**REQUIRED ACTION**: The first line of the entries through the line bearing "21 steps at": copy these lines exactly and return nothing else.

**SUPPLIED INFORMATION**:
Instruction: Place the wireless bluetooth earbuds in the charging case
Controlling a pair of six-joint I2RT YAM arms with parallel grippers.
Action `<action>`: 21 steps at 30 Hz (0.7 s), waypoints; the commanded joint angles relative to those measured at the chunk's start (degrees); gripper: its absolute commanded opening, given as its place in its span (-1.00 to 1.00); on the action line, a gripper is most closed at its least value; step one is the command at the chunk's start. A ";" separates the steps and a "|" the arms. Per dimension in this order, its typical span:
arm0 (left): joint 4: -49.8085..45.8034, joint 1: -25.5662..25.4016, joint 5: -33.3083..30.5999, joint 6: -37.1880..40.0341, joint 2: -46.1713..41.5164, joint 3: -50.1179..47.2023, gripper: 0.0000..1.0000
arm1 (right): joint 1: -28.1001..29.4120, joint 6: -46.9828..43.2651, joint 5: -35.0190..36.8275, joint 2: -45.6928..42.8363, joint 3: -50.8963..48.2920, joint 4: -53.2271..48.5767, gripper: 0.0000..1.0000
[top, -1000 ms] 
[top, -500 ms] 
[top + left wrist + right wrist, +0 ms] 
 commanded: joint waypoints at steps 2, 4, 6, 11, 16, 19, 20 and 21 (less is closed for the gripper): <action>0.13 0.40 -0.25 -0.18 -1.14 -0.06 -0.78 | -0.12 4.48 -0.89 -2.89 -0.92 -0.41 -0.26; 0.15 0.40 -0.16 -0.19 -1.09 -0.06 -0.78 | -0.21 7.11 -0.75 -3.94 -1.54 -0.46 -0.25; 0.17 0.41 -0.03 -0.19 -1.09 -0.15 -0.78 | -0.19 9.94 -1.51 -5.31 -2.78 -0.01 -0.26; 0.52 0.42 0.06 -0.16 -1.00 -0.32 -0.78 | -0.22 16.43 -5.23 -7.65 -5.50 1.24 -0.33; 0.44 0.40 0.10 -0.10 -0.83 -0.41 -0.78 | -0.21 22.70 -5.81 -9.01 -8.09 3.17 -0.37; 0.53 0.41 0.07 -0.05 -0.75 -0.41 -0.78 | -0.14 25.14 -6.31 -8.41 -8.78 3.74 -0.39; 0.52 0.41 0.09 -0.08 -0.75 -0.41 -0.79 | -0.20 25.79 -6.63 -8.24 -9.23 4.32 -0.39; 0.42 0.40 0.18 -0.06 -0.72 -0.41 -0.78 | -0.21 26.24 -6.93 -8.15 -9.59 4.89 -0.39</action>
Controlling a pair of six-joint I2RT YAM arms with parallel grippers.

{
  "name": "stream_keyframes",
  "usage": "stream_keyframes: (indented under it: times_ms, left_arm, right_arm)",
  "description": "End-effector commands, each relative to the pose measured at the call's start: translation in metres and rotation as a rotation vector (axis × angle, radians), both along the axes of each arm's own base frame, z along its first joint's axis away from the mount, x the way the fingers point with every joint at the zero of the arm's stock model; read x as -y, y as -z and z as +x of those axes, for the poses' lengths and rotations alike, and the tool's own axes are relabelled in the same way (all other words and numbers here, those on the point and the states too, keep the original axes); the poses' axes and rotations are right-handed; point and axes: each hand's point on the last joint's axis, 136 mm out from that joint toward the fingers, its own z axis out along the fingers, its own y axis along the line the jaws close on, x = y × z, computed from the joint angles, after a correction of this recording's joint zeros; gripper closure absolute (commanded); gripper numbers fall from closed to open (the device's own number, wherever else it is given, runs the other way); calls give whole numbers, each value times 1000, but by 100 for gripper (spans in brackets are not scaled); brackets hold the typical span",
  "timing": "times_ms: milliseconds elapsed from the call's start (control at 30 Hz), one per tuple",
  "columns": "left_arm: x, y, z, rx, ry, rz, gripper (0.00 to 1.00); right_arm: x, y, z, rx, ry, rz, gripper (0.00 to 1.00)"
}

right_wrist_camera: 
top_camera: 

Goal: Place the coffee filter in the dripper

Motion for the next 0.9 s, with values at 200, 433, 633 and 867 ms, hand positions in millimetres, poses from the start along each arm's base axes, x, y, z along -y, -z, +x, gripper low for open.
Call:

**WRITTEN RESPONSE**:
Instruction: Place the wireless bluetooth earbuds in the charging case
Controlling a pair of six-joint I2RT YAM arms with parallel grippers.
Action `<action>`: 21 steps at 30 Hz (0.7 s), waypoints; the commanded joint angles relative to those measured at the chunk's start (degrees); gripper: its absolute commanded opening, given as its place in its span (-1.00 to 1.00); on the action line, a gripper is most closed at its least value; step one is the command at the chunk's start. A ";" separates the steps and a "|" the arms. Per dimension in this order, its typical span:

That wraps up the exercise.